If the same hardware is dedicated to all systems under test, comparing results is straightforward — raw numbers, nothing more. But what if the systems were tested on different hardware, or their architectural approaches are so different that they required different hardware types and topologies? Or if tests were run in a cloud environment? In these cases, the right approach is to introduce a cost-of-compute metric: the monetary cost of executing a scenario (or completing the full test run). In the cloud this is trivial — use billing data or the cost calculator each provider offers. Cloud billing captures all costs that may not be obvious at first glance, which makes it the most accurate and honest basis for comparison.

In an on-premises environment this calculation is only possible if you know the purchase and operational cost of the hardware, or of a discrete compute unit (private cloud infrastructure often introduces such a metric for allocating costs to internal consumers).

Trino vs Impala: Comparative Performance Benchmark

With the theory covered, let's move to the results. The Alphyn Lakehouse platform includes two SQL processing engines: Impala and Trino. Two questions I'm regularly asked in client conversations are "why do you have two engines?" and "which one is faster?" I addressed the first question in a previous article, so let's focus on the second. Here are the results of our internal benchmarking.

Table: Trino vs Impala comparison in a cloud environment

Test environment description:

Cloud environment with managed Kubernetes and managed S3;
Engines run on identical K8S worker nodes with identical parameters;
Data loaded into managed S3;
Both engines tuned for maximum throughput (resource queues, parameter tuning for maximum resource utilisation, configurable parallelism per scenario, query plan inspection, etc.);
Fault-tolerance mode was disabled for Trino to reduce its S3 communication overhead.

Methodology:

Synthetic dataset of approximately 16 TB from a banking domain, snowflake schema;
Representative queries covering a variety of tasks typical of data exploration and the construction of analytical layers and data marts;
Queries returning large result sets materialise the output;
All queries run at concurrency 10, with predicates chosen so that each query in a group reads a distinct range (to eliminate caching effects);
Scenarios are executed with JMeter, which records maximum, minimum, and average execution times within each group;
A separate scenario runs all queries from all groups at 10 and 20 concurrent sessions each, producing a combined load of 90 and 180 simultaneous queries respectively.

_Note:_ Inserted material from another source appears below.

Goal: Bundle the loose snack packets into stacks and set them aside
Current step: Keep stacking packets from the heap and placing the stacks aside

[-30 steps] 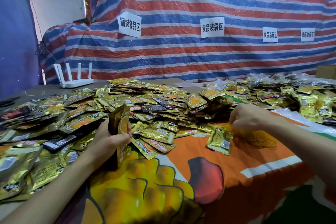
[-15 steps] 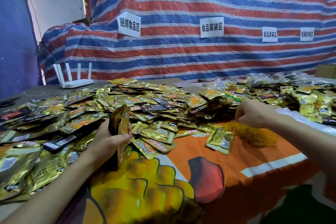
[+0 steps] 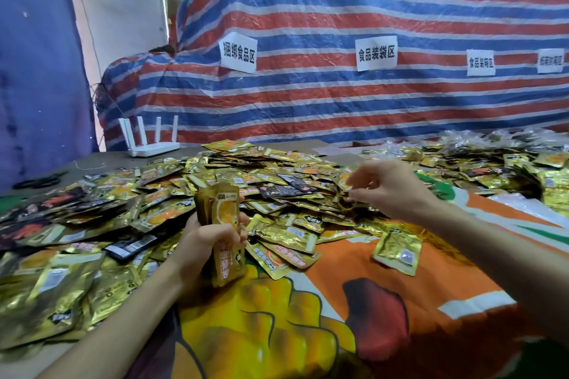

This methodology was developed jointly by one of our clients and a vendor approximately eight years ago and has proven itself well for validating analytical data warehouse use cases. The methodology is available on request.

One outlier that stands out in the overall picture is query 9, which warrants separate attention. After a detailed review of query profiles, we concluded that in this query Impala — having initially narrowed the scan range via min/max filtering at the Parquet file, row group, and page levels — performs twice as many reads as Trino at the page index filtering stage, even though Trino applies the same min/max page-level filtering. We are currently investigating the root cause in debug mode and expect to address it.

Let's translate the results into throughput and cost-efficiency metrics. For this comparison we use the 90- and 180-concurrent-query scenarios.

Table: Trino vs Impala efficiency comparison

Configuration cost was calculated using the cloud provider's billing calculator. In this particular comparison, the monetary metric is more honest and informative than raw throughput, since we used different types and quantities of K8S worker nodes. Throughput alone is only meaningful for a specific engine on a specific configuration.

Below is a similar test run in a client on-premises environment, where both engines competed on equal hardware. The test dataset was doubled to 32 TB, and MinIO was used as the S3-compatible object store. More details about the environment are covered in a recorded talk (which also covers MinIO and its performance metrics in depth). Newer engine versions were used relative to the cloud test above.

Table: Trino vs Impala comparison in on-premises environment (MinIO + K8S)

In the majority of scenarios, Impala delivers better performance and throughput. Could this be an artefact of the methodology, the queries, or the data?

Fair question — but what if we tested against a real workload in a production environment? Here's what we found.

Table: Greenplum vs Trino vs Impala comparison

This test was run in a client's private-cloud infrastructure using real production data. All queries were generated by a BI tool, so per the test conditions they were run without any modification (no hints or plan rewrites allowed). Data was stored in the engine-friendly Iceberg Parquet format with Zstd compression level 3. Both engines were configured for maximum performance (optimal intra-node parallelism, maximum utilisation of allocated compute cluster resources). Fault-tolerance mode was disabled for Trino (a configuration that favours its performance).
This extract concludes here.